§ **TO DO**: Without including the pictures, copy each line below exactly as it reads.

§ **DATASET CONTENT**:
========================================

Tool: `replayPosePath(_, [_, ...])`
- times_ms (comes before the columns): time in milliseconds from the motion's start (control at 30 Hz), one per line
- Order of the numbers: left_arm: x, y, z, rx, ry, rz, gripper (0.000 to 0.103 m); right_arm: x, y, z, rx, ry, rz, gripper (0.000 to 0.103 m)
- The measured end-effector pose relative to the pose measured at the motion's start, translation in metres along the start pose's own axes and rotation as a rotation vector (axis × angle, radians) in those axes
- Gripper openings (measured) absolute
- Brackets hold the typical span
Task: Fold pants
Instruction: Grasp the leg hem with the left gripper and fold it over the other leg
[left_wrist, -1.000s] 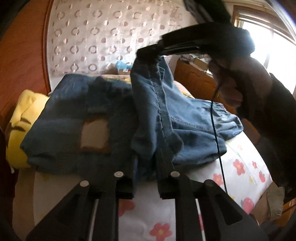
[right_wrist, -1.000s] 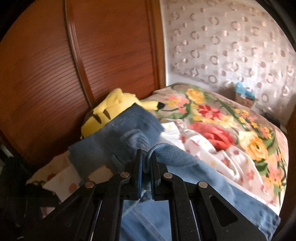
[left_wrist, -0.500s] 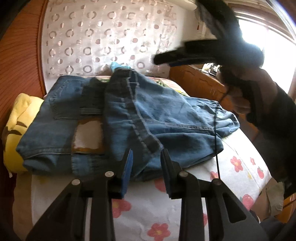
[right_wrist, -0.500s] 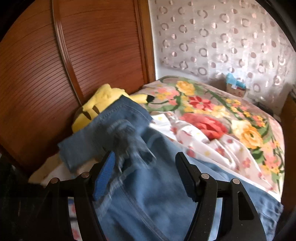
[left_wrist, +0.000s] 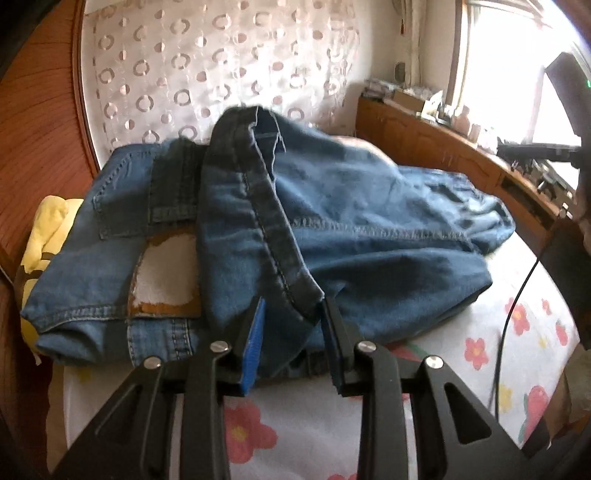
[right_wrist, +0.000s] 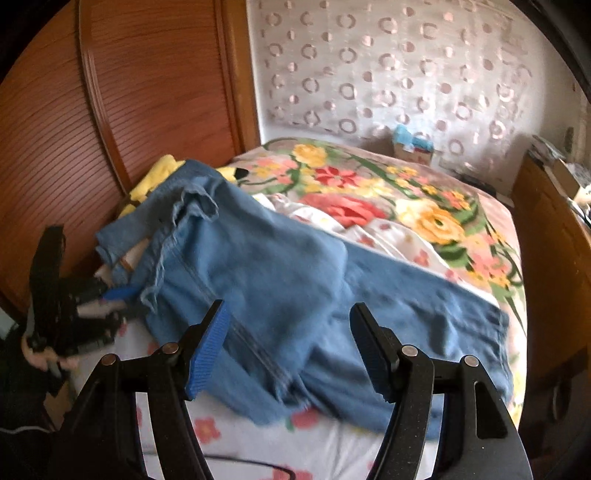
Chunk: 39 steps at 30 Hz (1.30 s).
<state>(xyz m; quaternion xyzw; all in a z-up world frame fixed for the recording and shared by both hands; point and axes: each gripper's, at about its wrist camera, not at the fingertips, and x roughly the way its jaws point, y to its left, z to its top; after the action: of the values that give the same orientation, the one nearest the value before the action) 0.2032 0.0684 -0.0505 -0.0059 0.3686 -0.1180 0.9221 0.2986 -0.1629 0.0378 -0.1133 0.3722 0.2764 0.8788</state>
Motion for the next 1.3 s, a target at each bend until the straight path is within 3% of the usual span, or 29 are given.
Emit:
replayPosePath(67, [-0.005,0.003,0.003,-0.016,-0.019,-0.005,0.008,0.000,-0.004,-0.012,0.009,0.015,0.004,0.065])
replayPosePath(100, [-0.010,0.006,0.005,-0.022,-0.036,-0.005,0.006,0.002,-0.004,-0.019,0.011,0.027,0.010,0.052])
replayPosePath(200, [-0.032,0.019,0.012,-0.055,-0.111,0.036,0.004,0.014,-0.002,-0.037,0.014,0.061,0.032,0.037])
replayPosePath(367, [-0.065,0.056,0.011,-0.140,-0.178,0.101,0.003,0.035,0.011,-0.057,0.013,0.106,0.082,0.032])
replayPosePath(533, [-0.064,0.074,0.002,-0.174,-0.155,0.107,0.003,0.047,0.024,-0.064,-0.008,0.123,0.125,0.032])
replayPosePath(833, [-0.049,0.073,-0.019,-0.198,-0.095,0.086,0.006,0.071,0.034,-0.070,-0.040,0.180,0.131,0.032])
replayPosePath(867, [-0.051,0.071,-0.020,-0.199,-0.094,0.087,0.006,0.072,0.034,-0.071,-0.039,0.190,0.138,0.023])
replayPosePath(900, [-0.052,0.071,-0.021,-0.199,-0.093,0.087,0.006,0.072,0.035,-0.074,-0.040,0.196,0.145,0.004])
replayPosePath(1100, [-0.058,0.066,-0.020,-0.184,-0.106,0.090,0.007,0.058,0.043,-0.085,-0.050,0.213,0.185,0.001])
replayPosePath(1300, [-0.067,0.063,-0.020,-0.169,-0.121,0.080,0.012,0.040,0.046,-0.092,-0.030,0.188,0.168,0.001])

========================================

§ **RESPONSE BOX**:
Tool: `replayPosePath(_, [_, ...])`
- times_ms (comes before the columns): time in milliseconds from the motion's start (control at 30 Hz), one per line
- Order of the numbers: left_arm: x, y, z, rx, ry, rz, gripper (0.000 to 0.103 m); right_arm: x, y, z, rx, ry, rz, gripper (0.000 to 0.103 m)
- The measured end-effector pose relative to the pose measured at the motion's start, translation in metres along the start pose's own axes and rotation as a rotation vector (axis × angle, radians) in those axes
- Gripper openings (measured) absolute
- Brackets hold the typical span
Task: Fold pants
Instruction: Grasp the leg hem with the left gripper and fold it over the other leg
[left_wrist, -1.000s] 
[right_wrist, -1.000s] 
[left_wrist, -0.500s] 
[right_wrist, -0.500s] 
[left_wrist, +0.000s] 
[right_wrist, +0.000s] 
Chunk: 39 steps at 30 Hz (1.30 s).
<state>(xyz m; quaternion xyzw; all in a z-up world frame fixed for the recording and shared by both hands; point and axes: each gripper's, at about its wrist camera, not at the fingertips, and x roughly the way its jaws point, y to its left, z to its top; after the action: of the values that give the same orientation, the one nearest the value before the action) 0.2032 0.0684 -0.0505 -0.0059 0.3686 -0.1180 0.9221 0.2986 -0.1629 0.0378 -0.1133 0.3722 0.2764 0.8788</state>
Motion for the next 1.3 s, a target at each bend until the straight path is within 3% of the usual span, or 29 are given.
Emit:
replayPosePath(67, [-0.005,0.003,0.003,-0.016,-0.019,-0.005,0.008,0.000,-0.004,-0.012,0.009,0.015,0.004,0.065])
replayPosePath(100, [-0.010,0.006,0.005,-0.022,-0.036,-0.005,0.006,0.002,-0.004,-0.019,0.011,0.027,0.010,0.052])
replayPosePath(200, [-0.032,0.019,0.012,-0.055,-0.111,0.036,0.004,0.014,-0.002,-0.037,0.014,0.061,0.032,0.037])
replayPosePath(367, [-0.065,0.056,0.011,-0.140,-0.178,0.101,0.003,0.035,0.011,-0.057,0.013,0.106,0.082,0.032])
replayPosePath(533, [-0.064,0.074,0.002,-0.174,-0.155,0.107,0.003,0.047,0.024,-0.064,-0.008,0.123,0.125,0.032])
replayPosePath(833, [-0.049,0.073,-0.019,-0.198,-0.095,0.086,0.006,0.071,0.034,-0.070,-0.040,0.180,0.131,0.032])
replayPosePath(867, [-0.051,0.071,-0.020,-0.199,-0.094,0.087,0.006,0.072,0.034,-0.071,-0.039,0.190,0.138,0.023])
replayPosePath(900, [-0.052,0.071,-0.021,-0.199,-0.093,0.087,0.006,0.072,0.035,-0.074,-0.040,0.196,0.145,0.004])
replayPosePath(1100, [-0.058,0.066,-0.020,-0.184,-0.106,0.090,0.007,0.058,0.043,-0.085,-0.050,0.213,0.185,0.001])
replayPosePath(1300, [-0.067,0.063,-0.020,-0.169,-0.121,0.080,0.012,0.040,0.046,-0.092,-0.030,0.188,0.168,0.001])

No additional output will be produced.